Four Day Teaching Week
I’ve been helping my wife to run her school, Cambridge English in Sendai, for almost twenty years now. One of our main goals is to make it the best working environment possible.
A couple of years ago I had an idea: what if we could cut the teaching week to four days? Our school needs three full time teachers to teach all the classes, but that means that if someone is sick or wants to take a day off we have a problem.
And that is not fair to the teachers. They shouldn’t feel pressured to work just because we don’t have any slack in the system. But that is how things are at many small eikaiwas.
If we could just hire a fourth teacher, we would have someone to cover. It would also allow us to cut the regular teaching load from 26-7 classes a week to 20.

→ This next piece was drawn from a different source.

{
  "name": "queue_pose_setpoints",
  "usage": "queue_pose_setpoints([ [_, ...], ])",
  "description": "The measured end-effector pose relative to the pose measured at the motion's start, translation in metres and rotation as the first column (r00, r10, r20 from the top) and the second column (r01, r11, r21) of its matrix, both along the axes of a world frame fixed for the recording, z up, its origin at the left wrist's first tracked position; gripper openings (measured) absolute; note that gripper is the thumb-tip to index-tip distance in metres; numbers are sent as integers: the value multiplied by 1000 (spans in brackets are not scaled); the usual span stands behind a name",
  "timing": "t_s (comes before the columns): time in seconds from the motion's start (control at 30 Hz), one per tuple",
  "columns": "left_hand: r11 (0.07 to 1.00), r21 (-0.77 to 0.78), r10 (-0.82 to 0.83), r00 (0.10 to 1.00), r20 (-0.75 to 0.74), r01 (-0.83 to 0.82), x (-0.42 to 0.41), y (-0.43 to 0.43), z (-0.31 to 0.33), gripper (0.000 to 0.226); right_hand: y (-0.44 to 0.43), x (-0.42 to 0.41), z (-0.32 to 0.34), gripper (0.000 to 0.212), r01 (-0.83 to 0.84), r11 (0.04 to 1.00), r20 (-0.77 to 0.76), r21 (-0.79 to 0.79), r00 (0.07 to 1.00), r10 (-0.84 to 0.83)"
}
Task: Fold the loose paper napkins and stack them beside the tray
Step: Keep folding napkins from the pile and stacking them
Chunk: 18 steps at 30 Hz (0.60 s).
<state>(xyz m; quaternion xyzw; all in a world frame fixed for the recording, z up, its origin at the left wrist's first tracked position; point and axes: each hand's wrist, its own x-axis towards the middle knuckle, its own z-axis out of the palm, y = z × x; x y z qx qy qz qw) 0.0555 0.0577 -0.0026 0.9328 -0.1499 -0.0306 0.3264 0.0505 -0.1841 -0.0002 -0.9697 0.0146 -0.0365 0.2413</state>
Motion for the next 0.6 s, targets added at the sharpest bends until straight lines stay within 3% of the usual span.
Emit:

Each teacher would teach three weekdays and Saturday, and have one day to prep, work on projects, or cover for someone else if they couldn’t be there that day. Teachers who proved they were able to work independently could work from home on their non-teaching day.
It seems like a win-win. The teachers will be more relaxed and have time to work on our curriculum and materials and the school will become more robust.
We are not planning to reduce salaries due to this change, so our school should become a more attractive place to work, which should allow us to keep teachers for longer and have more applicants to choose from when we do need to hire someone.
Is anyone else doing a four-day teaching week or considering one?
Great initiative. This to me sounds like what we should be basing work structures on in the first place!
If all the teachers are teaching on Saturday, how do you plan to handle holiday requests on those days?
We do have five of our teachers who only teach four days a week, mainly so they’ll be available for coverage. This means there is one teacher available for each day of the week, Tuesday through Saturday. These teachers teach between 19-22 classes per week. They can apply for one of these positions by submitting a project proposal they want to work on during their non-teaching day, when not having to cover. If not enough teachers apply, then we have projects that we may ask a specific teacher to do and then only give them four days a week of scheduled teaching. (We always have five teachers with a non-teaching day.) All project day work can be done from home, or anywhere else, if appropriate and the teacher prefers it.
Our holiday system allows all teachers 15-20 flexible holidays a year without the need of coverage teachers, however. We had flexible holidays years before developing the five 4-day teaching positions.
That makes sense. As long as you have options for all five days, your bases should be covered and the extra day could help you accomplish a lot of things you might not have been able to otherwise. Either that, or your teachers just get more off time. Definitely interested in hearing how it goes!
We have a five day teaching week but I only work 4 of those days, my wife works 3.5, one teacher works 2, and another works just one.
I have no plans to work a 5-day week ever again.